Para eles, se o governo permanecer tentando “chamuscar” o ministro com a situação, apesar de não haver citações nas transcrições das escutas telefônicas a ele nem a seu irmão, o presidente do PMDB estadual, Lúcio Vieira Lima, não deverão tardar a surgir referências a fatos que os peemedebistas avaliam como igualmente explosivos.
Um delas seria ao fato de o coordenador da campanha do governador Jaques Wagner (PT), Luis Caetano (PT), prefeito de Camaçari, ter sido preso numa operação da Polícia Federal, num caso também até hoje não devidamente esclarecido, já que não ficaram provadas contra ele as denúncias que na época, em tese, teriam justificado a ação da PF.
“Existem imagens fartas da prisão de Caetano, inclusive, algemado”, diz uma fonte do PMDB, observando que o material seria facilmente empregado na campanha política e, eventualmente, até no horário eleitoral do PMDB na televisão, na hipótese de governistas persistirem na estratégia de buscar vincular o ministro às denúncias contra a Agerba.

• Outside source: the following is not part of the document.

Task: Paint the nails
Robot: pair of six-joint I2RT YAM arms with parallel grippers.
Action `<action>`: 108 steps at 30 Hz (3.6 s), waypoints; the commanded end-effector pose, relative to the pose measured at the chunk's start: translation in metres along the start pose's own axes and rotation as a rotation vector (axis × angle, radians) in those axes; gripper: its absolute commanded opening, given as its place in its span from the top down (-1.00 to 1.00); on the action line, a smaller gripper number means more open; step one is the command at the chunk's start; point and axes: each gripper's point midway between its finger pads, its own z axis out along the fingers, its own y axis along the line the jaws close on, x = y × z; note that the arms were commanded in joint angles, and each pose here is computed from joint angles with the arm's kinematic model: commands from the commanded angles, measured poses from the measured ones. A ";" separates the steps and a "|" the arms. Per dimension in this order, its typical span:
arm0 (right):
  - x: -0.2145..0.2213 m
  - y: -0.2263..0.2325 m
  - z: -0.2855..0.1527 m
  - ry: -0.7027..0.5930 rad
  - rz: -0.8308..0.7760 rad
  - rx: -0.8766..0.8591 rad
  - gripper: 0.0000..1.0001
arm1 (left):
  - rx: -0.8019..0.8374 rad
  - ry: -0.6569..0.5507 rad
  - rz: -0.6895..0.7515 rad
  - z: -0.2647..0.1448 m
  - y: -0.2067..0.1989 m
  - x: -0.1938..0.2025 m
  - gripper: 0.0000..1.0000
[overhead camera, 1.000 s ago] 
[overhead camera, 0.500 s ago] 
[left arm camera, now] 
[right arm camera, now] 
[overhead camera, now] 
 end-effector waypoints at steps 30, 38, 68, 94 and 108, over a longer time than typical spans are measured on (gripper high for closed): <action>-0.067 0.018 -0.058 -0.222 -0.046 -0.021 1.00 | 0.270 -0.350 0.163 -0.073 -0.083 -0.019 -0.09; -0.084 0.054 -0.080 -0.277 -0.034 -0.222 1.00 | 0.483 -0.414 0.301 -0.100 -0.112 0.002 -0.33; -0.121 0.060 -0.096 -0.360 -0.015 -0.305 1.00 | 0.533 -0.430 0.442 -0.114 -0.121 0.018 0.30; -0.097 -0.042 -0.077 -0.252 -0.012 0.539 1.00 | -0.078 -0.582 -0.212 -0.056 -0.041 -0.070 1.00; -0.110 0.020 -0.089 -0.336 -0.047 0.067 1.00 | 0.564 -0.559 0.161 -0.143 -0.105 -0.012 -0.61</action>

Este teria sido o motivo porque Geddel, numa entrevista a uma rádio local, enfatizou que, apesar de indicados do PMDB serem alvo de investigação, ele nem seu irmão estavam sendo investigados. Para uma fonte peemedebista que conversou com o Política Livre, se o governo “topar, vai ser chumbo trocado na campanha para nenhuma guerra botar defeito”.